Doing well. Doing well.

Not far now.

Soon be able to see over into the valley, and—” 
-Half Bad by Sally Green, page 12

Second person POV is the POV we all learned in middle school not to use. I remember my English teachers telling us second person POV was pretty near pointless to attempt because it was too easy for readers to pull out of the narrative (along the lines of I'm not doing what the book says I'm doing), and generally, second person POV is very rare in YA.

Now while I've yet to come across a YA written entirely in second person (the example I gave above uses sections of second person narrative, but is primarily written in first person), that's not to say that it can't be done. It would, however, probably be super difficult, given alone that readers just aren't used to it. (And honestly? Noooo idea how that would sell, publishing-wise.)

All of that said, you may want to play around with second person if you'd like to try a raw, immediate, and unsettling POV that'll keep your readers on the edge of feeling like everything is a little off. 

Third person: 

“Walking to school over the snow-muffled cobbles, Karou had no sinister premonitions about the day. It seemed like just another Monday, innocent but for its essential Mondayness, not to mention its Januaryness. It was cold, and it was dark—in the dead of winter the sun didn’t rise until eight—but it was also lovely. The falling snow and the early hour conspired to pain Prague ghostly, like a tintype photograph, all silver and haze.”

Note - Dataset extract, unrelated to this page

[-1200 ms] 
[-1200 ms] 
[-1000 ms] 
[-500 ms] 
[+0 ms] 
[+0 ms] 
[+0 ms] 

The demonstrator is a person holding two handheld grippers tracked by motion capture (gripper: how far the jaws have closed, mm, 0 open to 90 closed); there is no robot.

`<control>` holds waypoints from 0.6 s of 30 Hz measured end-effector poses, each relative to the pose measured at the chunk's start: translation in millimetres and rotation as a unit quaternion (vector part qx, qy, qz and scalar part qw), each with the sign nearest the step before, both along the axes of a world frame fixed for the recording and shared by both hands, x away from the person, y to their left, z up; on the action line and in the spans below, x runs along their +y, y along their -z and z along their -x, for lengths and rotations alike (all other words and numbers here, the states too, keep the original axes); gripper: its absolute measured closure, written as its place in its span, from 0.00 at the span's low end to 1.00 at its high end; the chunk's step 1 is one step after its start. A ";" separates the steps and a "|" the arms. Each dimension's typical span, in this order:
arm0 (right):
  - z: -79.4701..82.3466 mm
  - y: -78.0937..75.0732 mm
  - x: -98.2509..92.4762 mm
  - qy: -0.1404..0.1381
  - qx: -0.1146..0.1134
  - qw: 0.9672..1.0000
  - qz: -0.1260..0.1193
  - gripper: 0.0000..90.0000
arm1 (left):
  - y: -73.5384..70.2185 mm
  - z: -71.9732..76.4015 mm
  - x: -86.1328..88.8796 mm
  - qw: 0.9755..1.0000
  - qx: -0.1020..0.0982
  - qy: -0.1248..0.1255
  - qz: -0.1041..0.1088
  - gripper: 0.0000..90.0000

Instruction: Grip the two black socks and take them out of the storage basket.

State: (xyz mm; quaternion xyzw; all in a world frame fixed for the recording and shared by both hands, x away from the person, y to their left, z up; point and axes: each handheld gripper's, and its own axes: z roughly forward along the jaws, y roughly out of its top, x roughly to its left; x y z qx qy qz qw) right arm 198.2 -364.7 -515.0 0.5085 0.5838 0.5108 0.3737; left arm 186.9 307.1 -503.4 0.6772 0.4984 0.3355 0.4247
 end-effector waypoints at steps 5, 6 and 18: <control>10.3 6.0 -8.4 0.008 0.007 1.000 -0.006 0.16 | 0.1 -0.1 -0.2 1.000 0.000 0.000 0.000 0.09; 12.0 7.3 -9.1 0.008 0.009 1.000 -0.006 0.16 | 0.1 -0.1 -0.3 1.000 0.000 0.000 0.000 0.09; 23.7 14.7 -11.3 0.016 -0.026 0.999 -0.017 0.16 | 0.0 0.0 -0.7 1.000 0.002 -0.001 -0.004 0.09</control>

-Daughter of Smoke & Bone by Laini Taylor, page 1

So I frequently mention voice when talking about first person, but the truth is the third person YAs I’ve read are also really really voice-y. Like the above. Mondayness and Januaryness and that imagery and—

I should probably stop fangirling and talk to you about third person perspective.

In terms of distance, third person perspective is slightly more distant to readers in that they aren’t plopped right in the POV character’s head—instead, they’re fed the story through a narrator, who, depending on how the POV is written (third person limited vs. omniscient, for example) will filter the story through that particular characters thoughts and feelings like first person, but through a separate narration.

That was confusing. Third person can do just about everything first person can do, but can also pull back more than first person can (though it doesn’t have to).

So what POV should you use? The truth is, it’s totally up to you to decide what feels most natural for the story (and for you). But the above are some things you may want to consider when deciding. If you experiment and read widely, you’ll figure out what’s right for your manuscript.

What POV do you prefer to read/write?

Twitter-sized bite:
Brainstorming a new WIP idea and not sure what POV to use? @Ava_Jae breaks down your options & things to consider. (Click to tweet)

No comments:

Post a Comment

Related Posts Plugin for WordPress, Blogger...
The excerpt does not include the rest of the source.